David Stubbs, The Guardian, 30th September 2015

Pauline Quirke: "I used to be sick with nerves"

"I used to be sick, physically sick, for Birds, all those years. 101 episodes, throwing up in the toilet."

Digital Spy, 28th September 2015

The end of the world proves very funny

Pauline Quirke has some of the best lines in the comedy which also cleverly interweaves stories from across the world.

Ben Dowell, Radio Times, 15th September 2015

Pauline Quirke on her new comedy co-star Rob Lowe

Birds Of A Feather actress Pauline Quirke admits she was in heaven working alongside Hollywood star Rob Lowe in their new Sky1 comedy drama You, Me and The Apocalypse.

What's On TV, 9th July 2015

An episode of the sitcom that's not so much been revived as zombified, but that has nevertheless proved a ratings winner. Dorien debates Dostoevsky with her book group, while Tracey warns her sons not to get fingered by the filth. As the cast stiffly shout a script that feels as if flair and surprises have been excised by censors, those stories vaguely collide.

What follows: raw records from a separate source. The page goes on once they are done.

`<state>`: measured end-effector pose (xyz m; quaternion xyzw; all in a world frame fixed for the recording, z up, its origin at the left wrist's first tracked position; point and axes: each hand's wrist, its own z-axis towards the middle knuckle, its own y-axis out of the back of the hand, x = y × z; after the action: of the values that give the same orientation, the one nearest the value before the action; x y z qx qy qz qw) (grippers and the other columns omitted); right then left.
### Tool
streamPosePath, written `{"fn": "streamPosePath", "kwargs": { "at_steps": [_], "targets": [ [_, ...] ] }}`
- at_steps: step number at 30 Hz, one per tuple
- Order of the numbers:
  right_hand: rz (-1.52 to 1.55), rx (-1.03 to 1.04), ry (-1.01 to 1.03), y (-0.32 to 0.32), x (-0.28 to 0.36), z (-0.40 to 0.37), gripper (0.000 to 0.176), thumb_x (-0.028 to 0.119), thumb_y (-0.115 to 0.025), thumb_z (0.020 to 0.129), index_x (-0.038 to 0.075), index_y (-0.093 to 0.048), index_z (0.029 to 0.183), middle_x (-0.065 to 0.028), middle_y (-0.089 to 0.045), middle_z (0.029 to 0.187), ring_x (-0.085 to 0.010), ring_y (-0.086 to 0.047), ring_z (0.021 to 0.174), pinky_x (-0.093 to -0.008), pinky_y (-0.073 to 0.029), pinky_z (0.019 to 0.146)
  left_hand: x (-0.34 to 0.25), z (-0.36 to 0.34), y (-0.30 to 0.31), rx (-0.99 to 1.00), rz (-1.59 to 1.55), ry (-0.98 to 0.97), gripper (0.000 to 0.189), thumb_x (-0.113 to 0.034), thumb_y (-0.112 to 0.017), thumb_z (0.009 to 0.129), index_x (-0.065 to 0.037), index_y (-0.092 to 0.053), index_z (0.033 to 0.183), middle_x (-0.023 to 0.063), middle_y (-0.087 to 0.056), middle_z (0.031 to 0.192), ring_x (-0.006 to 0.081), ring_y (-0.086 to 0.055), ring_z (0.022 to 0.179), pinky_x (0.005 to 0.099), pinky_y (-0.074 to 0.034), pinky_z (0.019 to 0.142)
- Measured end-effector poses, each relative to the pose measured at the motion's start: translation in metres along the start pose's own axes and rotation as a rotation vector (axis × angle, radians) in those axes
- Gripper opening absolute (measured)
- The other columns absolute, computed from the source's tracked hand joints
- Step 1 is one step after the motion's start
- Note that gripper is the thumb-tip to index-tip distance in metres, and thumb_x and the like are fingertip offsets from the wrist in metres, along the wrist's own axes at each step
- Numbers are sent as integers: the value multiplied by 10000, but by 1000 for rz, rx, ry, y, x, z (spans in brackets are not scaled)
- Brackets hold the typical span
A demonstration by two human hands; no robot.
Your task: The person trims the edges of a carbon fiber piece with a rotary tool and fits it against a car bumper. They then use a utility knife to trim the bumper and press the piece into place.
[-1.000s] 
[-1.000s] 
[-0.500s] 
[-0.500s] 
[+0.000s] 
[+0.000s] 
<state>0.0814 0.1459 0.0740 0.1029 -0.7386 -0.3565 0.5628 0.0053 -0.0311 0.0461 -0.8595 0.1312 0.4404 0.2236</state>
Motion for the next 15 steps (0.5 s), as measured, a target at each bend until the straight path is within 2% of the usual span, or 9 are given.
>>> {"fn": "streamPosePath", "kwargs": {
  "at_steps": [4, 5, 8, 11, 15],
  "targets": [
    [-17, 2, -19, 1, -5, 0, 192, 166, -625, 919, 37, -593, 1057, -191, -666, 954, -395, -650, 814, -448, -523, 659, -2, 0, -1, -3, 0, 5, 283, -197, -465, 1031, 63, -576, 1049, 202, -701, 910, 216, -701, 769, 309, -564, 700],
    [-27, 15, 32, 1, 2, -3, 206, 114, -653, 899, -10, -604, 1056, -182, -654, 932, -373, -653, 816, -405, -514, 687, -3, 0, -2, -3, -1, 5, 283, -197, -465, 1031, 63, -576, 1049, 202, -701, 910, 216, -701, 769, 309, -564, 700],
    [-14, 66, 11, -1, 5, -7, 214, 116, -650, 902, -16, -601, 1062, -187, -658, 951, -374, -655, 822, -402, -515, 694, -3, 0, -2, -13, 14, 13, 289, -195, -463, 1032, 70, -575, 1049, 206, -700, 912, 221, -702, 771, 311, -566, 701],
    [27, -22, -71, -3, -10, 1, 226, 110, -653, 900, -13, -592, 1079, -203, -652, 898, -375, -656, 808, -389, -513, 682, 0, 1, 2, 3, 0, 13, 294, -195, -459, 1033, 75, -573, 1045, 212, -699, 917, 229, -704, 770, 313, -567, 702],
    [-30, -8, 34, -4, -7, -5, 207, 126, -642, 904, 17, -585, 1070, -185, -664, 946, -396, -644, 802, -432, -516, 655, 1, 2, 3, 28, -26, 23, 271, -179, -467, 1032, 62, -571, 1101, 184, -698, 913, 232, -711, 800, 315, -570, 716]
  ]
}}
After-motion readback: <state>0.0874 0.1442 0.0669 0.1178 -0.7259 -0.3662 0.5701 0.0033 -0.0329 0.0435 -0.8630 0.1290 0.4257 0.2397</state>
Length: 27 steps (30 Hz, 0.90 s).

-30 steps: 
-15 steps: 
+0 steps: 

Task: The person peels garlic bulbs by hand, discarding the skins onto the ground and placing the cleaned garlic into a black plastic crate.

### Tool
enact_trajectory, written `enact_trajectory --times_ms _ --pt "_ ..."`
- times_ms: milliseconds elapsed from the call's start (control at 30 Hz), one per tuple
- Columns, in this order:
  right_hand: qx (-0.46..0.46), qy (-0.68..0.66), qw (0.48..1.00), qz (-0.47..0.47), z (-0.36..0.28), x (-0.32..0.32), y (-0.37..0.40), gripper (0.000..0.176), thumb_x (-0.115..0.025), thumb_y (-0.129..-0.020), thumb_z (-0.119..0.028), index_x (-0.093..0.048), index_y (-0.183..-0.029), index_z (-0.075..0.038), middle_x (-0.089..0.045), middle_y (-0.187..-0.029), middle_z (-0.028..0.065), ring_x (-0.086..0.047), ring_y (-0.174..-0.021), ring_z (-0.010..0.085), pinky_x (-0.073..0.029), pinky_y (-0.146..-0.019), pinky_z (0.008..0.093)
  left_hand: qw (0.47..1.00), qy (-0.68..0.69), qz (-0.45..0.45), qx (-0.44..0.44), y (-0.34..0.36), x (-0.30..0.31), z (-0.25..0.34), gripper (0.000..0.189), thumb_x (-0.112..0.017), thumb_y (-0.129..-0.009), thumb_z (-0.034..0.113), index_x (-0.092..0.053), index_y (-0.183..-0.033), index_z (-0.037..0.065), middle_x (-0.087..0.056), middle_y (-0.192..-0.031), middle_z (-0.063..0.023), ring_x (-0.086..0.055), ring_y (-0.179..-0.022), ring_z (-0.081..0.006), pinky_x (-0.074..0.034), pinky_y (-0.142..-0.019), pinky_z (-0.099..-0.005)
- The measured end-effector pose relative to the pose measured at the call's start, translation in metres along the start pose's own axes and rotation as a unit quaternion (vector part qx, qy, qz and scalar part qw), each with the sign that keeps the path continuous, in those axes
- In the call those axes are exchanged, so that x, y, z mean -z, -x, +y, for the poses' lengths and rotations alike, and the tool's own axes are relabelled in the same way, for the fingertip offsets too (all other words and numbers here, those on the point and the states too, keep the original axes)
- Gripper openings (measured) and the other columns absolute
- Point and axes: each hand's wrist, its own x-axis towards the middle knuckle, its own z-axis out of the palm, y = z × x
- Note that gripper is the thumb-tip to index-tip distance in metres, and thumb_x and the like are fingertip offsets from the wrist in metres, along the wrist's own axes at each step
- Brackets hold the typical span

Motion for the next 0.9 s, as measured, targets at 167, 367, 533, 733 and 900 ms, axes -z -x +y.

Pauline Quirke and Lesley Joseph, who have the knack of saying their lines as if they have read and understood them in advance, spark the odd glimmer.

Jack Seale, The Guardian, 22nd January 2015

BOAF: Ageing? There'll be no botox or surgery for us

Birds Of A Feather is back for more in 2015, so Love Sunday magazine caught up with straight-talking Essex girls Lesley Joseph, Linda Robson and Pauline Quirke...

Susanna Galton, The People, 4th January 2015

Radio Times review

After years of Towie brashness, the bawdy Essex humour of Birds of a Feather seems cosy by comparison. Bad puns come with the regularity of a metronome, while the plot signposting is so big it could take your eye out. That said, the on-screen relationships between Pauline Quirke, Linda Robson and Lesley Joseph are as comfortable as a pair of fluffy slippers.

In the first episode of this new series, Dorien is treating Sharon and Tracey to a holiday in the Canary Islands. But before the flight has even taken off, Dorien is in the onboard loo waiting to join the "50ft High Club". The jokes are pretty down to earth, too - assume the brace position throughout.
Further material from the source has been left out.